-- The input follows --

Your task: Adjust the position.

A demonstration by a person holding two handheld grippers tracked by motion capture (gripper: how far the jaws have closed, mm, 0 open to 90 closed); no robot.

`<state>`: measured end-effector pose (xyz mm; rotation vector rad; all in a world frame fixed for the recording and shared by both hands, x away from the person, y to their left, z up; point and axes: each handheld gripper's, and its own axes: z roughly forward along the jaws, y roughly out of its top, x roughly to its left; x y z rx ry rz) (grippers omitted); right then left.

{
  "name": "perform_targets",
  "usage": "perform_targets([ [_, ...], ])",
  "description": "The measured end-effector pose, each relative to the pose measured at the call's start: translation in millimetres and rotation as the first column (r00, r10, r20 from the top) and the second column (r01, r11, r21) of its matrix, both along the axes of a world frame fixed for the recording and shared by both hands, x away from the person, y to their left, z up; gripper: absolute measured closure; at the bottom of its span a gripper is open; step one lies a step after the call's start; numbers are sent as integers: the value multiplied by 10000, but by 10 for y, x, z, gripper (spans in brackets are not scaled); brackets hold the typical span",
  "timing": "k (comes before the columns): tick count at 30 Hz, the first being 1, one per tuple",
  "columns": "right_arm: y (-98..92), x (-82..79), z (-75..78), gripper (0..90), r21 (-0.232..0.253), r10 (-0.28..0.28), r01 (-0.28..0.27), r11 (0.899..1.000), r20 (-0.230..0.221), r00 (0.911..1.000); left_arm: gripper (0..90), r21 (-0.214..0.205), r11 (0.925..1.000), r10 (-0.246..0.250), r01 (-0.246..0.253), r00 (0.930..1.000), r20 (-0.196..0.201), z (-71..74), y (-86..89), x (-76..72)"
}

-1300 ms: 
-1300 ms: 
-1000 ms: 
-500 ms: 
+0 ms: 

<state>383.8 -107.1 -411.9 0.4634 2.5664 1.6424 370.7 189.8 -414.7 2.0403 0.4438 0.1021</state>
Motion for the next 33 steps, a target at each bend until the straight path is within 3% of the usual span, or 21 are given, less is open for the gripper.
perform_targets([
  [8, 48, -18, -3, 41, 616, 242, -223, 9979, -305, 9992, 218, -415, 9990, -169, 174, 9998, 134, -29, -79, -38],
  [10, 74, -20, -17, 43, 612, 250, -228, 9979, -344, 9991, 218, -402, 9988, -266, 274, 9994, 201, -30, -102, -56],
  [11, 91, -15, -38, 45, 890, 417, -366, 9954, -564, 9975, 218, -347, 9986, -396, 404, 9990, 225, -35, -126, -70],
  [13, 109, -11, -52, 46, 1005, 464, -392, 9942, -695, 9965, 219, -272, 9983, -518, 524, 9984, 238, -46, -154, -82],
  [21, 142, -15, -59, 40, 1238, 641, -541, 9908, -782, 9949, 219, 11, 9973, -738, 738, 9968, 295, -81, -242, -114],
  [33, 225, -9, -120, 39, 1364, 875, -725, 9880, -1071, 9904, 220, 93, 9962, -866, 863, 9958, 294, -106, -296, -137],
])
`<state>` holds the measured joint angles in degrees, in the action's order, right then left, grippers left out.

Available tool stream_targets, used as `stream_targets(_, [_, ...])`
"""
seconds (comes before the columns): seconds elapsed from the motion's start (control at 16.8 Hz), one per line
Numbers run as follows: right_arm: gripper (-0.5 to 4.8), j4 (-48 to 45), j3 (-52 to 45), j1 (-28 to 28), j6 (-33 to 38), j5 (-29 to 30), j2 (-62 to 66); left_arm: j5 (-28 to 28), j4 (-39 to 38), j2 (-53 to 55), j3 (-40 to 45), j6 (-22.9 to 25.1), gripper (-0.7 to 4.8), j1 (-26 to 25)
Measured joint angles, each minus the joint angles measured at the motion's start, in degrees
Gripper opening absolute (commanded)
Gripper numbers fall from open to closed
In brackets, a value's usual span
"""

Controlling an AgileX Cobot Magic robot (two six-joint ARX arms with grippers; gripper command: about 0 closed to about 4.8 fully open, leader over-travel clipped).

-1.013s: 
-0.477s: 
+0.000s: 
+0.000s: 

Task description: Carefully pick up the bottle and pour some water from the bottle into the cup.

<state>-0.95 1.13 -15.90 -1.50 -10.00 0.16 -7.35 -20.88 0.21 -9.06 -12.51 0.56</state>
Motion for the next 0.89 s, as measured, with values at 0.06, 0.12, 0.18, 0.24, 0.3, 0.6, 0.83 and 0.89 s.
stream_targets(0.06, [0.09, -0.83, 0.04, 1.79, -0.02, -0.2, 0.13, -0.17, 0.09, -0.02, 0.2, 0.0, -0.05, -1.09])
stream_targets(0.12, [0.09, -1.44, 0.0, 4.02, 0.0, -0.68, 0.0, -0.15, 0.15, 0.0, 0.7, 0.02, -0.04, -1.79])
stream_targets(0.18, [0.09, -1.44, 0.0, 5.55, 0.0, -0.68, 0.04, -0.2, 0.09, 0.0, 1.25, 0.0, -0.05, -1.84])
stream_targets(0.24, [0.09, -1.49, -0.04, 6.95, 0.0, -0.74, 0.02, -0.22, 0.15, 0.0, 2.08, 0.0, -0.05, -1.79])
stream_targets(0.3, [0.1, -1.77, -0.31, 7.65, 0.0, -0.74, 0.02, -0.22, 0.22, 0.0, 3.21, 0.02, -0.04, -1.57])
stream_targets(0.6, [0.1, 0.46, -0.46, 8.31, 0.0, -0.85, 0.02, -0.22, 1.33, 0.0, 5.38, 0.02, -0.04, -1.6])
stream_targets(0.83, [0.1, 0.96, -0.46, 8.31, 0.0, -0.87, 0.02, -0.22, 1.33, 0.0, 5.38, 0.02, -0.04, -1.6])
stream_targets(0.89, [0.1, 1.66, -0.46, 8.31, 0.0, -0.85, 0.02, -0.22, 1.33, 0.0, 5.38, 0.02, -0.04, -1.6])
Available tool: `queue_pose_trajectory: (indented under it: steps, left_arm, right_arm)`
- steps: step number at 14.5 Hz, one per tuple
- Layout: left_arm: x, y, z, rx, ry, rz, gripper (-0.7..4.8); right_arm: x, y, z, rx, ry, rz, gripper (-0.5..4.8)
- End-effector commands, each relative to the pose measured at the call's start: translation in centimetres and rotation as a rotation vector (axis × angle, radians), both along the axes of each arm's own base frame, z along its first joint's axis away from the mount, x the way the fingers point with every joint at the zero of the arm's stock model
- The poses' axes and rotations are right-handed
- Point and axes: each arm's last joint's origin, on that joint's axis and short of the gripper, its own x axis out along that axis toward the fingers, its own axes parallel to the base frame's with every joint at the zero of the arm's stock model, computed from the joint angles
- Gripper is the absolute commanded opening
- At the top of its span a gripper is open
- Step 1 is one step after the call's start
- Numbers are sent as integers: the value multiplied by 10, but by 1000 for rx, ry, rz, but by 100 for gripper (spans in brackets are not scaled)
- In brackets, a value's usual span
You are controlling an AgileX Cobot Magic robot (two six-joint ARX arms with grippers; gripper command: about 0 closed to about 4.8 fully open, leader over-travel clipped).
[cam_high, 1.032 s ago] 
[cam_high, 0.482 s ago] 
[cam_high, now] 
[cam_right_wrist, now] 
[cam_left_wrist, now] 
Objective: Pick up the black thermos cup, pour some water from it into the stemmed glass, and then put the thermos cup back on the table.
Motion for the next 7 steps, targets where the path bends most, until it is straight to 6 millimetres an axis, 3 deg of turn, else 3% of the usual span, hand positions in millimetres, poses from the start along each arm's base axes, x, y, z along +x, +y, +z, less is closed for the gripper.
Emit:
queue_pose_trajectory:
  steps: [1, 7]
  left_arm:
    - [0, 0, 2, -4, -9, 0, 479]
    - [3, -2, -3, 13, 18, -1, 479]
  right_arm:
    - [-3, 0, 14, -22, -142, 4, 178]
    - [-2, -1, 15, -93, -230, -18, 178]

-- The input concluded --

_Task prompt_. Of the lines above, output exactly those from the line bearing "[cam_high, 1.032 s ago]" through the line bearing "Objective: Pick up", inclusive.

_Expected answer_.
[cam_high, 1.032 s ago] 
[cam_high, 0.482 s ago] 
[cam_high, now] 
[cam_right_wrist, now] 
[cam_left_wrist, now] 
Objective: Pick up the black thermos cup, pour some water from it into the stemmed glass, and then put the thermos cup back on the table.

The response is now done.